Emerging growth company
If an emerging growth company, indicate by check mark if the registrant has elected not to use the extended transition period for complying with any new or revised financial accounting standards provided pursuant to Section 13(a) of the Exchange Act. ☐
Item 3.03 Material Modification to Rights of Security Holders.
To the extent required by Item 3.03 of Form 8-K, the information contained in Item 5.03 of this Current Report on Form 8-K is incorporated herein by reference.
Item 5.03 Amendments to Articles of Incorporation or Bylaws; Change in Fiscal Year.

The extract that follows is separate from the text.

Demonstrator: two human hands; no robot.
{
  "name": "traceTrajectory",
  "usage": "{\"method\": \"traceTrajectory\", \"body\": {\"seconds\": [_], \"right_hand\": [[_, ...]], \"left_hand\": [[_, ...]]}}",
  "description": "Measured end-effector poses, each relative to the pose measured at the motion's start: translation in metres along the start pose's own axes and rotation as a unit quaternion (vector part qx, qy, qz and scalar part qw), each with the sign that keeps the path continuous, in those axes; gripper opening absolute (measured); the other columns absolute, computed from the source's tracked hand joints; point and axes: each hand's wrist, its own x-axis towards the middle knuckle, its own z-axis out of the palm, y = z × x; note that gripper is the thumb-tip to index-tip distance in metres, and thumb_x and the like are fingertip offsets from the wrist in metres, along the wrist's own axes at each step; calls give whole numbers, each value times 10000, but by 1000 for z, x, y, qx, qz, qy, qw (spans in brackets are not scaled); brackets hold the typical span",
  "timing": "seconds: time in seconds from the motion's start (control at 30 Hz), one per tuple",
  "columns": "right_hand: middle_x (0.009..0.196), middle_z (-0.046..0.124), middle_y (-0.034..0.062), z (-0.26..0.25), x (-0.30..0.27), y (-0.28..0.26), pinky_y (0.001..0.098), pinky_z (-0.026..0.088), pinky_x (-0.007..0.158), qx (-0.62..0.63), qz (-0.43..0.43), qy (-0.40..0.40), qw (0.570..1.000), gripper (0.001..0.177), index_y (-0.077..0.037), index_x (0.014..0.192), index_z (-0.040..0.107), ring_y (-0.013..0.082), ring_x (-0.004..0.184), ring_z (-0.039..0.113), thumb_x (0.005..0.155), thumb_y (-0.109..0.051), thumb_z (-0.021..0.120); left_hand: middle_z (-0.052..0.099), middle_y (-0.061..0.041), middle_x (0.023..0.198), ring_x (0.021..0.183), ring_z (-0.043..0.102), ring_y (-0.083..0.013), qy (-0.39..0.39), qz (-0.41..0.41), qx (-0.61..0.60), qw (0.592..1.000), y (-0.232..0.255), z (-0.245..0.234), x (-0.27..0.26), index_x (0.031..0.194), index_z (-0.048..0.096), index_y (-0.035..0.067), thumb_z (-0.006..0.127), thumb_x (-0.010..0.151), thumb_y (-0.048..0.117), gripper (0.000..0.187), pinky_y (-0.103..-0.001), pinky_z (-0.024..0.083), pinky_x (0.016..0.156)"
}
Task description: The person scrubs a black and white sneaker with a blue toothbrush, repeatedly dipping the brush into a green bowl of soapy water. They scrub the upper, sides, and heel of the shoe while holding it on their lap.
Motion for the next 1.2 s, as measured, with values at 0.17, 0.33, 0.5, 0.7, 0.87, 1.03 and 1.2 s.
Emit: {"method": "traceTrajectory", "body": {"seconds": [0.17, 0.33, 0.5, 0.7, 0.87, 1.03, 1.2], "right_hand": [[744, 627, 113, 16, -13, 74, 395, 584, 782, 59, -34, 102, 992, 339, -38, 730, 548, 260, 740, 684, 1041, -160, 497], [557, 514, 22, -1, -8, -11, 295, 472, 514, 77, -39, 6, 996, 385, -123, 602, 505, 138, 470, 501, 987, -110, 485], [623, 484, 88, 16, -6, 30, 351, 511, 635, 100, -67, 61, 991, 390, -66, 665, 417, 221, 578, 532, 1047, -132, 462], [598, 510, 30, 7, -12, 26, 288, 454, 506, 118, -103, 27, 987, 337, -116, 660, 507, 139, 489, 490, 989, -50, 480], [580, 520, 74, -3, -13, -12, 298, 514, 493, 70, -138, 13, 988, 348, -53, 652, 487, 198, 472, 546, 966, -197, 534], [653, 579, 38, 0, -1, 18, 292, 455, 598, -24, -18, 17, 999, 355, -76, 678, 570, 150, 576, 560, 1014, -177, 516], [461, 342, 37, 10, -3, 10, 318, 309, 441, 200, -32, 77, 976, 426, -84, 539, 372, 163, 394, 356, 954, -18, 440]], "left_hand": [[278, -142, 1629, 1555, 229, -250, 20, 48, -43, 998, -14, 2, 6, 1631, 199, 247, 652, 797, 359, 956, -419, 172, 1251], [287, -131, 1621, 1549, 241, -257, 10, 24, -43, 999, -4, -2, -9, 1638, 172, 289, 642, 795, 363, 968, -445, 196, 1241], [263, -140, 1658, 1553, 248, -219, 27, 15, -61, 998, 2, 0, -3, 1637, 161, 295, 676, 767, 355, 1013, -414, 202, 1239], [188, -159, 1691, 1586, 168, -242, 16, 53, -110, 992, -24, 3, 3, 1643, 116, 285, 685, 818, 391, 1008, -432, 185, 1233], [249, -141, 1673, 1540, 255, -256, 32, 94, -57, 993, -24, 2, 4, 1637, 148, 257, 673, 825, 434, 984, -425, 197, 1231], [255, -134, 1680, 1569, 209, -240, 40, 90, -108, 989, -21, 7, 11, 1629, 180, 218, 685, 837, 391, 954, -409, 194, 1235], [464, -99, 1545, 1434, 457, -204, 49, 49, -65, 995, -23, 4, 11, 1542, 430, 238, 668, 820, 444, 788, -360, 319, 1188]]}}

As previously disclosed, on November 9, 2023, LM Funding America, Inc. (the “Company”) held a meeting of stockholders (the “Annual Meeting”). At the Annual Meeting, the stockholders approved the proposal to amend the Company’s Certificate of Incorporation (the “Certificate of Incorporation”), to effect a reverse stock split of its issued and outstanding common stock at a ratio within the range of one-for-two (1:2) to one-for-ten (1:10), as determined by the Board of Directors of the Company (the “Board”).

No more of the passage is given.